D’une décision, il a rebattu toutes les cartes du jeu politique ivoirien, observe un diplomate européen

Sur un coup de poker risqué, ADO a ainsi abattu l’atout qu’il gardait précieusement dans son jeu depuis sept ans. « D’une décision, il a rebattu toutes les cartes du jeu politique ivoirien, observe un diplomate européen. Avec la libération de Soul to Soul, il prive Soro du principal prétexte de divorce. Avec celle de Simone Gbagbo, il remet le FPI en selle. Maintenant qu’ils ont retrouvé un leader, les pro-Gbagbo ont moins de raisons de se tourner vers Bédié. » En promettant, dans le même discours, une réforme de la Commission électorale, il devrait aussi mettre fin au boycott du FPI, peut-être dès les élections locales du 13 octobre, et plus sûrement pour la présidentielle de 2020. Aider ses ennemis lui permettra-t-il ainsi de se rapprocher de ses amis ?
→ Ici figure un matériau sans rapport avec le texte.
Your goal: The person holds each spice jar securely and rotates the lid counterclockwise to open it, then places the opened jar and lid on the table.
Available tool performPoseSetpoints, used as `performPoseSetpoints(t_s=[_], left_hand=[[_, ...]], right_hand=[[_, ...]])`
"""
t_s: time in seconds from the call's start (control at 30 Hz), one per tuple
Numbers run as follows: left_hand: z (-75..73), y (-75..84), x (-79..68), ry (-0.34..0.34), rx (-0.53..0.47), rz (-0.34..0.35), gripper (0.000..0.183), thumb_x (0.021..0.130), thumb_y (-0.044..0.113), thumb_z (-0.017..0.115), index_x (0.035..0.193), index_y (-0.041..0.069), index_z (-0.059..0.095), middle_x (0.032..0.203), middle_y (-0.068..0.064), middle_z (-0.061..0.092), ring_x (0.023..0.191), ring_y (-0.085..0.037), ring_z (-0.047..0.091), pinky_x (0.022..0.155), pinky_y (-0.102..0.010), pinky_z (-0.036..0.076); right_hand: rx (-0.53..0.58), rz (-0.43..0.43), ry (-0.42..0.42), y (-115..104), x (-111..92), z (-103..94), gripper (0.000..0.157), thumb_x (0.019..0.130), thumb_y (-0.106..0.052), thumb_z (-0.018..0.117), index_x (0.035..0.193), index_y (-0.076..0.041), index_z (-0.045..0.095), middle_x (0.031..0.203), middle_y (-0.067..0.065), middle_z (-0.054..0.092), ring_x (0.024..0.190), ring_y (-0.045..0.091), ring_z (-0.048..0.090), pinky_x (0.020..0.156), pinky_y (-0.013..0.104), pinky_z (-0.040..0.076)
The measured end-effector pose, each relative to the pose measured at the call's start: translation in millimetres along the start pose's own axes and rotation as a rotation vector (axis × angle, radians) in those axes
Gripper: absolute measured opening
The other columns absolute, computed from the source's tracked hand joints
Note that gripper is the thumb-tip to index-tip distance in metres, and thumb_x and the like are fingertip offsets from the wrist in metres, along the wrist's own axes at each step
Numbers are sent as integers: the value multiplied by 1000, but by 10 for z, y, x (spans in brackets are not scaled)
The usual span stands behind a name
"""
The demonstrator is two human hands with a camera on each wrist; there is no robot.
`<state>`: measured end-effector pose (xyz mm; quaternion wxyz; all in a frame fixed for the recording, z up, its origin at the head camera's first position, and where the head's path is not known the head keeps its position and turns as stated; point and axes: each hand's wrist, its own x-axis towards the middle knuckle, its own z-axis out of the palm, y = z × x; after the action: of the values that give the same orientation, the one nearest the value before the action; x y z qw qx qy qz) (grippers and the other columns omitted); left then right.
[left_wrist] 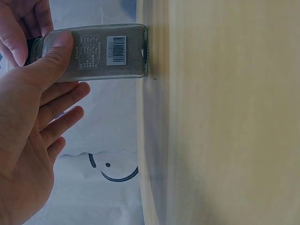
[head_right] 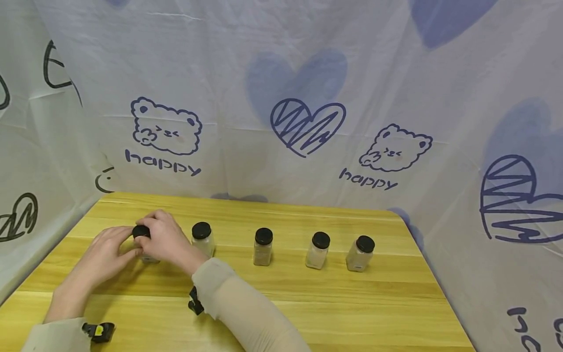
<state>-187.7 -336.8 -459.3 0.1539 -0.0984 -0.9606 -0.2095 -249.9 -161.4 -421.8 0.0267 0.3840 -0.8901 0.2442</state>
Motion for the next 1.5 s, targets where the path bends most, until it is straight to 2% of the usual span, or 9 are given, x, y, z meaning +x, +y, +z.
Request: performPoseSetpoints(t_s=[0.2,0.4,0.63,0.83,1.0,1.2,1.4,1.5], left_hand=[[-2,-6,1,-4,0,-4,53,92,20,81,133,-7,61,131,-31,63,130,-53,46,113,-70,30],[0,-12,13,-3,1,-2,51,93,23,80,132,-5,62,132,-31,63,130,-53,48,113,-70,30],[7,-17,27,8,-7,12,52,93,24,80,133,-4,63,132,-31,63,128,-53,50,113,-69,31],[6,-13,35,-6,-15,-1,54,93,26,80,135,-5,62,134,-33,61,129,-54,48,113,-71,30],[7,-15,29,-7,-12,-5,56,93,28,80,133,-7,62,134,-33,61,130,-54,48,113,-71,30],[11,-16,16,5,-17,-4,59,92,28,80,135,-8,60,135,-33,60,129,-54,47,112,-72,29],[12,-7,18,18,-22,8,57,92,29,81,134,-5,62,132,-31,62,128,-54,48,112,-72,31],[15,0,17,16,-23,4,55,92,28,81,133,-3,63,132,-31,63,128,-54,48,111,-72,31]], right_hand=[[25,-17,-41,0,3,-1,37,105,-25,63,143,-20,64,141,-5,57,126,5,56,106,13,43],[24,-40,-46,-4,0,-12,37,107,-21,60,144,-20,63,144,-4,56,129,6,55,109,14,42],[51,-47,-1,18,-27,-23,39,107,-20,59,147,-20,60,147,-1,53,132,8,54,109,16,43],[95,-45,48,50,-67,-31,43,107,-22,59,150,-19,56,145,0,53,126,8,57,103,12,46],[163,-21,72,78,-159,-84,46,108,-27,59,154,-21,52,146,1,50,121,7,59,94,11,48],[222,-28,93,125,-314,-114,51,106,-28,62,155,-19,50,138,5,49,113,7,59,94,7,46],[306,-22,89,169,-471,-82,48,103,-28,68,149,-19,58,128,2,48,111,6,60,97,10,49],[349,-20,87,178,-540,-67,44,100,-24,72,142,-13,62,126,2,48,109,5,60,97,11,50]])
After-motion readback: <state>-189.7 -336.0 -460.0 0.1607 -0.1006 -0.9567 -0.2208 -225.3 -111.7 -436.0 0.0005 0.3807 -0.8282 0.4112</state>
Alors que la prochaine présidentielle cristallise les tensions, ADO a répété vouloir « transmettre le pouvoir à une nouvelle génération », comme s’il souhaitait écarter l’hypothèse d’un troisième mandat. Ceux contre lesquels il bataille pour le pouvoir depuis trente ans, Henri Konan Bédié et Simone Gbagbo, n’ont encore rien dit de leurs intentions.